Activity: Your answer must be a single number: how many lines in the records include the word "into".

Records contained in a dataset
□ □ □

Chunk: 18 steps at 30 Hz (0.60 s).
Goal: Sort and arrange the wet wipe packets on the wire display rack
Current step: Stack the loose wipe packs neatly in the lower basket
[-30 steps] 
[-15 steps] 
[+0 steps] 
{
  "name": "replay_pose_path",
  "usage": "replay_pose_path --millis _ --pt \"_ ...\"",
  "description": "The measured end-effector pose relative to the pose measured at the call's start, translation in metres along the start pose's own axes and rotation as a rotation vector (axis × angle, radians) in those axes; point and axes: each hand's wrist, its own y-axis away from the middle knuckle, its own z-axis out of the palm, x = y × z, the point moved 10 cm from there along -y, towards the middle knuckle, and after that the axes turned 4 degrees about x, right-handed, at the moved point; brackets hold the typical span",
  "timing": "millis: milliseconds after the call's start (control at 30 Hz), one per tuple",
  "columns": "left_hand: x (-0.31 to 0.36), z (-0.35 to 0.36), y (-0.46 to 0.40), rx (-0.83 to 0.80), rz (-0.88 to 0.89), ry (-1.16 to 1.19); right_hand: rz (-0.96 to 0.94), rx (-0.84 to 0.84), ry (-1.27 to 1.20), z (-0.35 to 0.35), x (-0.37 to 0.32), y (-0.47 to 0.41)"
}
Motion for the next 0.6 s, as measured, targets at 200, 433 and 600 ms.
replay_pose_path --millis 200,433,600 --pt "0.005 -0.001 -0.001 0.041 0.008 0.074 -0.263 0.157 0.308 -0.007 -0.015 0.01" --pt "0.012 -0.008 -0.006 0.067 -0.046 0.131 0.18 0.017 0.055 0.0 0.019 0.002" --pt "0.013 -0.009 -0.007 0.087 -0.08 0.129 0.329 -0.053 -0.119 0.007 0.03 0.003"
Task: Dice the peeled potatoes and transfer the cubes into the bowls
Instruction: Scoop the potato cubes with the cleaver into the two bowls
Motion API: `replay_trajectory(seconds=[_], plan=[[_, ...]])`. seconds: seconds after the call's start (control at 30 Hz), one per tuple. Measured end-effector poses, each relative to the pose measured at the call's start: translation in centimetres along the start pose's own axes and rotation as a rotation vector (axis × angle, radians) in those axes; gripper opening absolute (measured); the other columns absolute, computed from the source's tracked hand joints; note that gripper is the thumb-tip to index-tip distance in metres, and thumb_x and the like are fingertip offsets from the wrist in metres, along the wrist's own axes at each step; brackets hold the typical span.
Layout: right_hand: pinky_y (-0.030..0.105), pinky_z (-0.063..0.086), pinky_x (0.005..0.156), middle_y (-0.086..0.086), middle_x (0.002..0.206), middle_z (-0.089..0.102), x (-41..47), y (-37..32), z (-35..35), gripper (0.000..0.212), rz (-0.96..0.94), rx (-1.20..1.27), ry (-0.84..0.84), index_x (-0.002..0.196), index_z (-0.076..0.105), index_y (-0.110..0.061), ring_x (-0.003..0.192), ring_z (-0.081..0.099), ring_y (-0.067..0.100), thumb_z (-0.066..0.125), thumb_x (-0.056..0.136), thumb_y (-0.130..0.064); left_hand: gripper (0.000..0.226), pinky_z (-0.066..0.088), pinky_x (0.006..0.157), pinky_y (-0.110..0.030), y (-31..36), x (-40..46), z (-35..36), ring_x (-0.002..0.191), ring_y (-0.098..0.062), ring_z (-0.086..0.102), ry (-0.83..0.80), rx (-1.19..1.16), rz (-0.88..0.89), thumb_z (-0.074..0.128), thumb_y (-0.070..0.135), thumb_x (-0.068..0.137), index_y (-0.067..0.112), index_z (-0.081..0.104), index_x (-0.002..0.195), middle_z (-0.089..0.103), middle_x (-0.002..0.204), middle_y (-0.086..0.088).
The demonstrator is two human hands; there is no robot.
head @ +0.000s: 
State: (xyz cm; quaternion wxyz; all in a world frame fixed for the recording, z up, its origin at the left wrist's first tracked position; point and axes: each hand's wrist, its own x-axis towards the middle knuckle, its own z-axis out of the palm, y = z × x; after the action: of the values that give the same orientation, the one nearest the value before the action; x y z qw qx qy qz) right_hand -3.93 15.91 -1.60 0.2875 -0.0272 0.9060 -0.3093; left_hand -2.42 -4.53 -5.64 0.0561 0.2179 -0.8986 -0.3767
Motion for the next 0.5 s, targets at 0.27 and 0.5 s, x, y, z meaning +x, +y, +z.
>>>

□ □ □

Result for this exercise: 2